We’ve got just five full trading weeks left in the year, and what a year it’s been. For me, there’s two anchor points: the first is the complete head-fake the market played on us bears late in January and early in February, and the second is the market break that began in October 4th and has more or less persisted ever since.
The week ahead of us is quite important, because we’re approaching the G20 meeting next weekend and the promise of some kind of grand bargain between Trump and Xi. I think the chances of a meaningful agreement to emerge out of a meal together are about as good as Janet Yellen making the cover of the next Sports Illustrated swimsuit edition, but I’ve certainly been wrong before. I, for one, will breathe a sigh of relief once the G20 is past, whether there’s a deal or not.

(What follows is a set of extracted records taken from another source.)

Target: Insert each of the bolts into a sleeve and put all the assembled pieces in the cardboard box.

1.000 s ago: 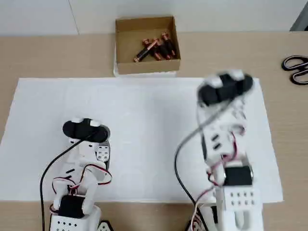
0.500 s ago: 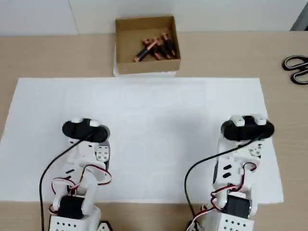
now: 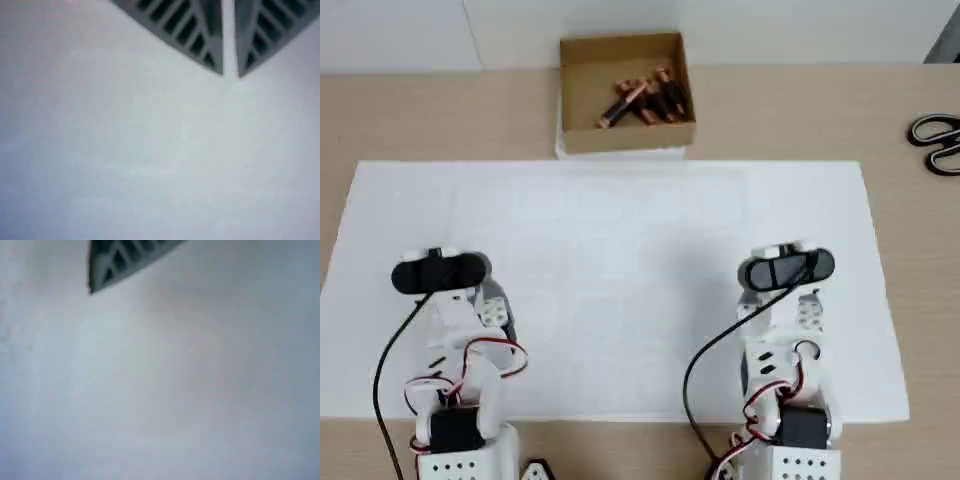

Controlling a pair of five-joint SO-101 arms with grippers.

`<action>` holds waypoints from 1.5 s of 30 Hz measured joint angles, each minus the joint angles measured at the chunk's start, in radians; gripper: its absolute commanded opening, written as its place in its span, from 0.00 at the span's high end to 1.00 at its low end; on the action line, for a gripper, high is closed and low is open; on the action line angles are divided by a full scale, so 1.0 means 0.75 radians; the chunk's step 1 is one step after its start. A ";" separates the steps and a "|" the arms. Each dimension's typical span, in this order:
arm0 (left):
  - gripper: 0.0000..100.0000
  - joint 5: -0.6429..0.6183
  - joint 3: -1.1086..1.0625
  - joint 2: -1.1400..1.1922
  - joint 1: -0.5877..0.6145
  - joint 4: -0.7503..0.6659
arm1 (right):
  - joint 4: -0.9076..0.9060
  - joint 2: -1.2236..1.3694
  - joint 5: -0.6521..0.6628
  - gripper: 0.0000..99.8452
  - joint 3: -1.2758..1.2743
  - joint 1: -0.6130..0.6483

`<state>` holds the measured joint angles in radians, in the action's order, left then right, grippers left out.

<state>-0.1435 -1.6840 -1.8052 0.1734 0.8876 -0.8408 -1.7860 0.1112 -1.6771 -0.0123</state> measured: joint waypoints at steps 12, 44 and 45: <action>0.99 0.002 0.000 0.000 -0.172 0.006 | -0.057 0.000 0.000 0.81 0.000 0.010; 0.99 -0.004 0.000 0.000 -0.182 0.006 | -0.057 0.000 0.000 0.81 0.000 0.010; 0.99 -0.004 0.000 0.000 -0.182 0.006 | -0.057 0.000 0.000 0.81 0.000 0.010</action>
<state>-0.1465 -1.6840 -1.8052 0.0368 0.8922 -0.8838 -1.7860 0.1112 -1.6771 -0.0046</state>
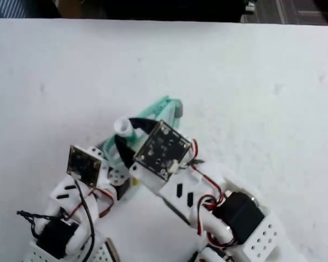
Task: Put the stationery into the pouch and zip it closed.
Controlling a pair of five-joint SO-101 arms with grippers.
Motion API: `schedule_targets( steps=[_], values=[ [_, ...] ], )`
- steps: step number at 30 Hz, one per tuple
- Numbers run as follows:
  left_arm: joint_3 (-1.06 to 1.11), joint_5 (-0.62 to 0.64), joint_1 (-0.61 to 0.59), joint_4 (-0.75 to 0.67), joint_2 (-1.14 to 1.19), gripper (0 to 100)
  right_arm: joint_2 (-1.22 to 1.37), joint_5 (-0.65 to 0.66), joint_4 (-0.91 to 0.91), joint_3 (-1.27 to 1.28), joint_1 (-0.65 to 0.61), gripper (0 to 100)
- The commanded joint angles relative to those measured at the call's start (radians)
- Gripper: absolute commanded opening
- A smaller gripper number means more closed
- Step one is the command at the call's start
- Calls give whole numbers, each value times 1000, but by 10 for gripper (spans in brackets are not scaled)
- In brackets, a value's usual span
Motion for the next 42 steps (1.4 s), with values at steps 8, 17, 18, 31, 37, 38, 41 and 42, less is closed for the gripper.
schedule_targets(
  steps=[8, 17, 18, 31, 37, 38, 41, 42],
  values=[
    [0, 11, -8, 3, -4, 241, 12, 5, -24, -15, 67, 249],
    [0, 11, -8, 3, -4, 241, 12, 5, -25, -69, 70, 241],
    [0, 11, -8, 3, -4, 241, 12, 5, -25, -80, 70, 241],
    [-2, 3, -7, 3, -4, 198, 33, 218, 131, -210, 217, 200],
    [3, -84, 70, 12, -4, 182, 136, 471, 433, -408, 213, 173],
    [3, -110, 85, 20, -4, 159, 160, 503, 476, -433, 213, 173],
    [2, -186, 117, 28, -4, 78, 223, 534, 562, -476, 216, 173],
    [2, -213, 127, 26, -4, 56, 236, 534, 576, -485, 217, 173]
  ],
)
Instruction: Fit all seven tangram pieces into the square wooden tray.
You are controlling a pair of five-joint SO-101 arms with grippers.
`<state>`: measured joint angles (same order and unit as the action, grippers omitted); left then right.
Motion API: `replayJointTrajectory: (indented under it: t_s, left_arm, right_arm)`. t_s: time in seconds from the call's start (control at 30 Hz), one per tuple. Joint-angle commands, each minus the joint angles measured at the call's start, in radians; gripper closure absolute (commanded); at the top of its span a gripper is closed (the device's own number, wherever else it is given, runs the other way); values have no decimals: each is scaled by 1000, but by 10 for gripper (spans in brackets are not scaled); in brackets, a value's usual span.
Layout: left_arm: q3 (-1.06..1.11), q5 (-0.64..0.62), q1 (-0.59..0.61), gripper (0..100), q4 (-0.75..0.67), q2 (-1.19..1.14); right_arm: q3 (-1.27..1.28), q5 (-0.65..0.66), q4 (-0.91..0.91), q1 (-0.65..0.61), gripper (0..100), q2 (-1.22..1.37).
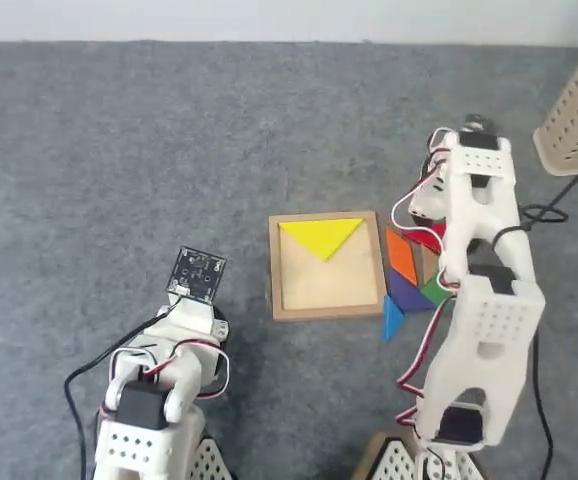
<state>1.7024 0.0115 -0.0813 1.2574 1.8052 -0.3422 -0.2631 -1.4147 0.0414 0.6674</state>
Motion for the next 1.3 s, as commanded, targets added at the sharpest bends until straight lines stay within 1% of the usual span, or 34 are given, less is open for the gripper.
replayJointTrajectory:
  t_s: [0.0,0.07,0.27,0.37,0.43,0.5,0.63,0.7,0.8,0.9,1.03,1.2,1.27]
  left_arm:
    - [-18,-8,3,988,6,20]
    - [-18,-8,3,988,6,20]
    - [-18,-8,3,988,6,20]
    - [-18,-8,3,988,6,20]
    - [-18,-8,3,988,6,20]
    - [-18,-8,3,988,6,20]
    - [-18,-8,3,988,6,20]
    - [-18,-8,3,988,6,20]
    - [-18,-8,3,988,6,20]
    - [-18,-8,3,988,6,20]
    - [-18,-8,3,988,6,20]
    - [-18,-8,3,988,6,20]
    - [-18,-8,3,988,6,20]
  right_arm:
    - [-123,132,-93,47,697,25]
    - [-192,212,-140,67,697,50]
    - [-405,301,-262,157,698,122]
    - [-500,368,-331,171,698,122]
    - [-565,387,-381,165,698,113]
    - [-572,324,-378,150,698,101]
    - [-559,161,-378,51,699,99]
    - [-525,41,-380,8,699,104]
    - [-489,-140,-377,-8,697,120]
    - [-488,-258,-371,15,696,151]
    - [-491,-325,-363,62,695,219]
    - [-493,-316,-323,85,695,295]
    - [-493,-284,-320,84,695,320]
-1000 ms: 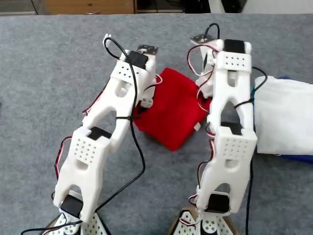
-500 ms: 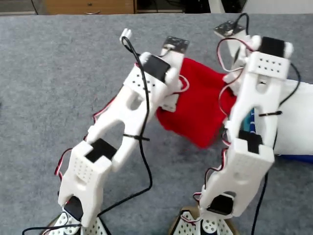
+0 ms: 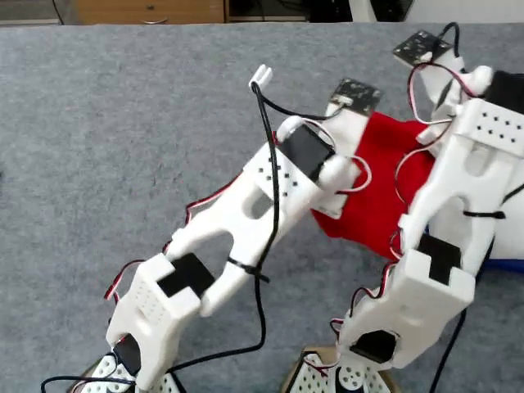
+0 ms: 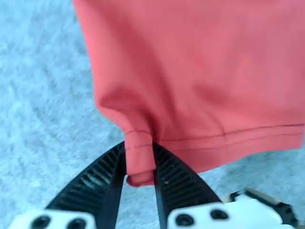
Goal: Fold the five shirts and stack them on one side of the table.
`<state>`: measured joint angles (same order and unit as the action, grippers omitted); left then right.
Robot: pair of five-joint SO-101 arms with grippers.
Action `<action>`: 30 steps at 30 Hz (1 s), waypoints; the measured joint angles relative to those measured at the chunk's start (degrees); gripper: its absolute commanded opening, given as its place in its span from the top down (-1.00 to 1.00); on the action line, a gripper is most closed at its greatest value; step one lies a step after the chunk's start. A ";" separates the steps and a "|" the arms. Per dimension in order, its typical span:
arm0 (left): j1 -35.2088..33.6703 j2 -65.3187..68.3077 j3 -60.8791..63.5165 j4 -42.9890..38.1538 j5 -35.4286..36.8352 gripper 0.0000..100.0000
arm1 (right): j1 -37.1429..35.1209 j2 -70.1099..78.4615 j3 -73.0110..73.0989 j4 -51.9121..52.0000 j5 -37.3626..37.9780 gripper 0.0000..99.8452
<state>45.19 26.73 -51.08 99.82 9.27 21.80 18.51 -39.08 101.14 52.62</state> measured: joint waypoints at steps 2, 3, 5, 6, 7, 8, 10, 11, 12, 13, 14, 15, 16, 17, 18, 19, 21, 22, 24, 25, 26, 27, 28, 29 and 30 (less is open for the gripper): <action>0.97 0.00 -1.23 -0.97 0.18 0.96 | 1.32 -0.70 0.00 -1.23 0.53 1.00; 1.23 0.00 -1.58 -1.85 0.18 0.96 | 2.02 -1.05 0.00 -2.11 0.70 1.00; 1.49 0.18 -1.85 -3.60 0.18 0.96 | 3.34 -1.76 0.00 -3.87 1.05 1.00; 1.49 0.53 -2.02 -4.31 0.18 0.96 | 3.96 -1.76 0.00 -4.75 1.76 1.00; 1.49 0.88 -2.02 -5.01 0.18 0.96 | 4.57 -1.76 0.00 -5.54 2.99 1.00; 1.49 1.23 -2.02 -5.63 0.18 0.96 | 5.19 -1.76 0.00 -6.42 4.13 1.00; 1.93 1.85 -2.02 -6.77 0.18 0.96 | 6.24 -1.76 0.00 -8.00 5.89 1.00; 2.37 2.02 -2.02 -7.47 0.18 0.96 | 6.77 -1.76 0.00 -8.88 6.42 1.00; 2.73 2.20 -2.02 -8.18 0.18 0.96 | 7.30 -1.76 0.09 -9.93 6.59 1.00; 3.16 2.46 -2.11 -8.97 0.18 0.96 | 7.74 -1.76 0.26 -11.08 6.95 1.00; 3.69 2.81 -2.11 -9.67 0.18 0.96 | 8.26 -1.76 0.26 -11.96 7.56 1.00; 4.22 3.16 -2.11 -10.29 0.18 0.96 | 8.62 -1.76 0.26 -12.75 8.44 1.00; 4.84 3.69 -2.11 -10.90 0.18 0.96 | 9.05 -1.76 0.26 -13.45 9.49 1.00; 5.36 4.13 -2.11 -11.60 0.44 0.96 | 9.49 -1.76 0.26 -14.15 10.55 1.00; 5.98 4.48 -2.11 -12.31 1.05 0.96 | 9.93 -1.76 0.26 -14.86 11.52 1.00; 6.59 4.84 -2.11 -13.01 1.49 0.96 | 10.29 -1.76 0.35 -15.47 12.31 1.00; 7.56 5.80 -2.11 -14.68 2.11 0.96 | 10.99 -1.76 0.35 -16.79 13.71 1.00; 7.91 6.51 -2.11 -15.74 2.46 0.96 | 11.43 -1.76 0.35 -17.49 14.15 1.00; 8.53 7.82 -2.11 -18.11 3.43 0.96 | 12.31 -1.23 0.35 -18.64 15.03 1.00; 8.70 8.44 -2.11 -19.25 3.87 0.96 | 12.84 -0.97 0.35 -19.34 15.38 1.00; 8.97 9.05 -2.11 -20.66 4.22 0.96 | 13.36 -0.62 0.35 -20.04 15.74 1.00; 9.23 9.67 -2.11 -21.80 4.48 0.96 | 13.98 -0.35 0.35 -20.57 16.09 1.00; 9.41 10.20 -2.11 -23.12 4.84 0.96 | 14.51 -0.18 0.35 -21.10 16.62 1.00; 9.67 10.64 -2.11 -24.26 5.27 0.96 | 15.03 -0.09 0.35 -21.63 17.32 1.00; 9.93 11.16 -2.11 -25.58 5.71 0.96 | 15.65 -0.09 0.35 -22.07 18.02 1.00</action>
<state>55.12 37.89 -53.19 74.24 14.99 37.45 18.42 -38.73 79.08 70.64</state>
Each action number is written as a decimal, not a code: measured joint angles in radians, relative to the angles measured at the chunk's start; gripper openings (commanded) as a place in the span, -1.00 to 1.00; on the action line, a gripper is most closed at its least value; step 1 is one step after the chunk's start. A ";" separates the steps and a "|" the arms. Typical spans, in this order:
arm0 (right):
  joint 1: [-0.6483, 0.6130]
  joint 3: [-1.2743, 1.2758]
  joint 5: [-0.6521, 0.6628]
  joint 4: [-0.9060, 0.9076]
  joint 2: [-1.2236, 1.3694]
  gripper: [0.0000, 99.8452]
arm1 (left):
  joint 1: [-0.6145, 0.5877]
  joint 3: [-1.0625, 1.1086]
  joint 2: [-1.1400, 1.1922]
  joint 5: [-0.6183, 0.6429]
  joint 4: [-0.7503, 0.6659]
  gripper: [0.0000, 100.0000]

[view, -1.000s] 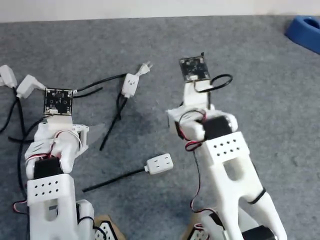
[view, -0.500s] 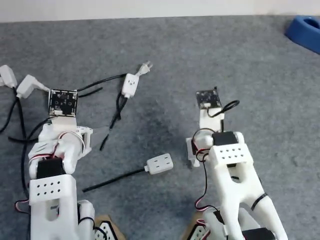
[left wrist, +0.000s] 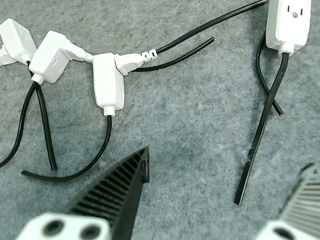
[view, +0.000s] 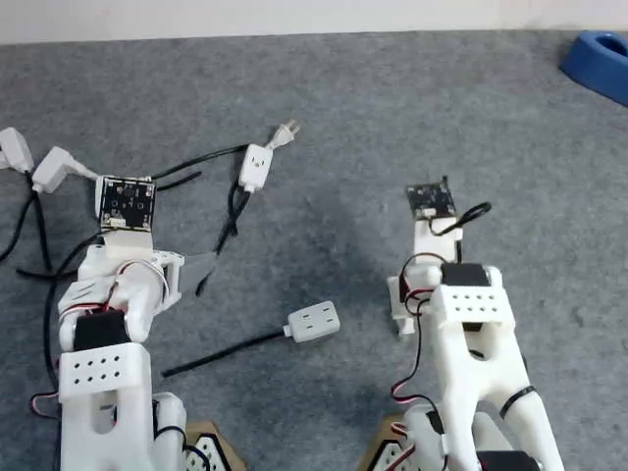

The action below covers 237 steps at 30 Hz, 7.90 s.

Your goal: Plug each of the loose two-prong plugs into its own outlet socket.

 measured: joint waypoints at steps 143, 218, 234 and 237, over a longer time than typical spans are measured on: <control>-0.344 -0.417 -0.674 0.172 -0.097 -0.99 | 0.736 -0.379 0.387 0.063 0.109 -0.14; -0.350 -0.338 -0.419 0.281 -0.204 -0.99 | 0.546 -0.468 0.466 -0.018 0.138 -0.14; -0.347 -0.810 -0.325 0.605 0.143 -0.99 | -0.120 -0.428 0.396 0.103 0.112 -0.14; -0.347 -0.856 -0.319 0.677 0.201 -0.99 | -0.126 -0.354 0.396 0.104 0.077 -0.14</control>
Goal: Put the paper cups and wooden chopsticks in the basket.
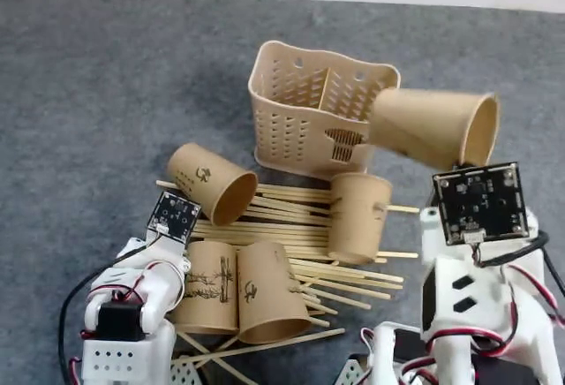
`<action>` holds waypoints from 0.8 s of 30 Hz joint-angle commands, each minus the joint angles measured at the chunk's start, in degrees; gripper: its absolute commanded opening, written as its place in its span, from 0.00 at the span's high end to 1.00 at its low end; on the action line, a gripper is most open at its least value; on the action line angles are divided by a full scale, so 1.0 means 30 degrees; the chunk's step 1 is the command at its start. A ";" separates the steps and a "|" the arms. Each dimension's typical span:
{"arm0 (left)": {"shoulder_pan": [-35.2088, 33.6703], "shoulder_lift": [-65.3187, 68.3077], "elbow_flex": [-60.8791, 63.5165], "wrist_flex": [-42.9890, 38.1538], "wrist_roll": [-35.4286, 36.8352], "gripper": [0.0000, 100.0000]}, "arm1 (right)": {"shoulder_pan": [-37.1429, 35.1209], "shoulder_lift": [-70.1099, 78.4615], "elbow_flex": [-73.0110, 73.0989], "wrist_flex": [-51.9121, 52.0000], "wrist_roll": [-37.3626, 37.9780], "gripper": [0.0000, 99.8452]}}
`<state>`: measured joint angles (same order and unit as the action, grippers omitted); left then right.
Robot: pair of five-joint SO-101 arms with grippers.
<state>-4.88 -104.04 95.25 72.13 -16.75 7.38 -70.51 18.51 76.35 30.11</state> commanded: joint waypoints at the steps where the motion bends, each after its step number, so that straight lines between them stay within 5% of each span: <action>1: -0.0308 -0.0073 -0.0337 -0.0322 -0.0088 1.00 | 0.0190 0.0044 -0.0747 -0.2593 0.0791 0.99; 24: -0.0864 -0.0073 -0.0308 -0.0352 -0.0117 1.00 | -0.3502 0.6051 -0.0894 -0.6168 0.5890 0.99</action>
<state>-5.23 -104.04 95.25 72.13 -16.75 -2.46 -53.98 18.59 60.79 45.85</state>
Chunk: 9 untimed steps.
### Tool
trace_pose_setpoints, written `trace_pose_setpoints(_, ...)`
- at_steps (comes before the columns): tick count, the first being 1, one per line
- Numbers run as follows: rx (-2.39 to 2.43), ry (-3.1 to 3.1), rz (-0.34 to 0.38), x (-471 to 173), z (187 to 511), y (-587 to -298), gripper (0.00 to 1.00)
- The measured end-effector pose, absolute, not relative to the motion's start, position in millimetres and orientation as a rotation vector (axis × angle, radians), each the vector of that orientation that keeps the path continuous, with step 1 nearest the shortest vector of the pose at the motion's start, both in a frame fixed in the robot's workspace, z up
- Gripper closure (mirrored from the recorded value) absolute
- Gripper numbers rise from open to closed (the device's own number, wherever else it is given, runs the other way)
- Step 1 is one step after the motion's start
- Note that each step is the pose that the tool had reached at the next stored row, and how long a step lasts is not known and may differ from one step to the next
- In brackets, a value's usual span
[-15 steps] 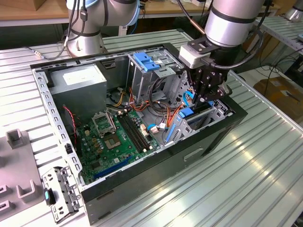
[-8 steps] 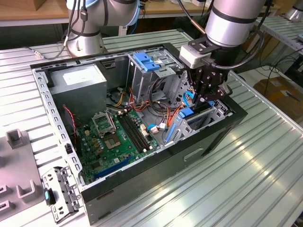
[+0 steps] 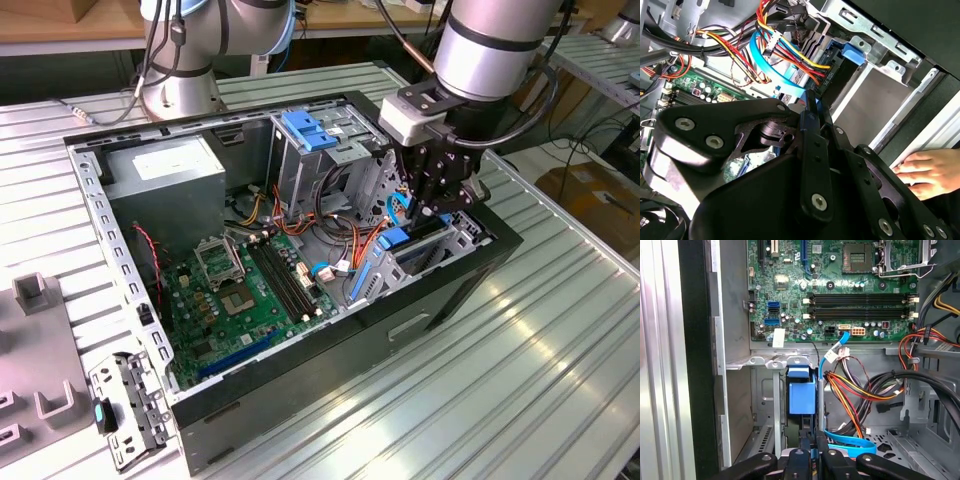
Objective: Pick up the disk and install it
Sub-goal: 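Insert the second disk wire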
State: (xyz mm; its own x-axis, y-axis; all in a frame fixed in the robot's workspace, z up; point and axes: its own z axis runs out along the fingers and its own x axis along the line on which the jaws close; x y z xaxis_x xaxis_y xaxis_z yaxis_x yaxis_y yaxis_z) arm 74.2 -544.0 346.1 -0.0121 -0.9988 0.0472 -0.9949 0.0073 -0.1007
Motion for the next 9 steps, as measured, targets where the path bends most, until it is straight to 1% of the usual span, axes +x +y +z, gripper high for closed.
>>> trace_pose_setpoints(9, -2.187, 2.197, -0.16, 74.2, 340.0, -545.2, 0.84)
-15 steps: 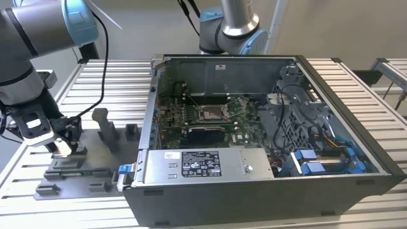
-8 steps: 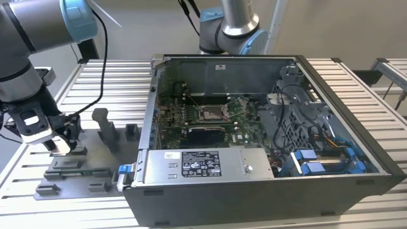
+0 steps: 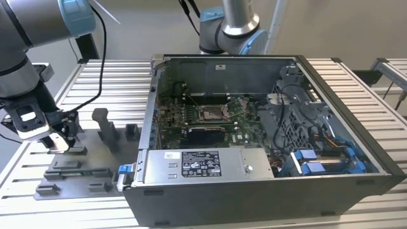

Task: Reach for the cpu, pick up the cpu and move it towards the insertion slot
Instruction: 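Pick up the cpu and move it towards the insertion slot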

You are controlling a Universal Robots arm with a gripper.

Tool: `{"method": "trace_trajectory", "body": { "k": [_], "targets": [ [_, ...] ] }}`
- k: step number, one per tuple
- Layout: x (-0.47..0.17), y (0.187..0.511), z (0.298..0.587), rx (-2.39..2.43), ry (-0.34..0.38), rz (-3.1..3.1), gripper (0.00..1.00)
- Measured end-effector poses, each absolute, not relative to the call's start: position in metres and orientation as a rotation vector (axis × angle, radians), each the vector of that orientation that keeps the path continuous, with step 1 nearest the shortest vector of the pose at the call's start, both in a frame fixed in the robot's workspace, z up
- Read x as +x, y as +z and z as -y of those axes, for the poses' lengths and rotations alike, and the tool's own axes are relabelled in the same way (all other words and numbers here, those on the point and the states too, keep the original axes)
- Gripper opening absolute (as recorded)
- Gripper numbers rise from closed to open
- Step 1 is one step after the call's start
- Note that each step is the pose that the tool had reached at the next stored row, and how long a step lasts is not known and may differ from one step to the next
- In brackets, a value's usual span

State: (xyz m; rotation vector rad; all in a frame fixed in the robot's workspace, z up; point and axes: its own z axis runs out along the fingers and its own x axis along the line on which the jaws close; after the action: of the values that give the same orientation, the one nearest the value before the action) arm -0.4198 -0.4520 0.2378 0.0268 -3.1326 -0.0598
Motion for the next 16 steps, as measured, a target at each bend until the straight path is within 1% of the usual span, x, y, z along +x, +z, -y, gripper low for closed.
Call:
{"method": "trace_trajectory", "body": {
  "k": [16],
  "targets": [
    [-0.420,0.259,0.452,0.027,-0.060,3.133,0.00]
  ]
}}
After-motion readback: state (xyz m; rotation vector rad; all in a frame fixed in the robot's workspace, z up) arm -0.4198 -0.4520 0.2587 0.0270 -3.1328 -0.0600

One of the most important charts I’ve been watching all year long remains the financials (XLF), which is literally pennies away from a core failure. My view is that financial stocks could fall for years to come, but we have to get there one downtick at a time. There is a shelf of support still in place, but a sneeze at this point would break it.
There is a price gap on the SPY at 268.07 which merits attention. It would be picture perfect if we didn’t close that gap. More than that, a failure of 259.85, the lowest level of October, would allow the bears the grasp the baton they’ve been holding even more tightly (maybe even beating the bulls on the head with it from time to time). Those are two simple but important price levels.
Finally, the S&P 100 ETF symbol OEF similar price levels that must be observed: 119.47 for the price gap and 116.23 for the October low. We are very close to a price failure, so even a modestly weak Monday would do the trick.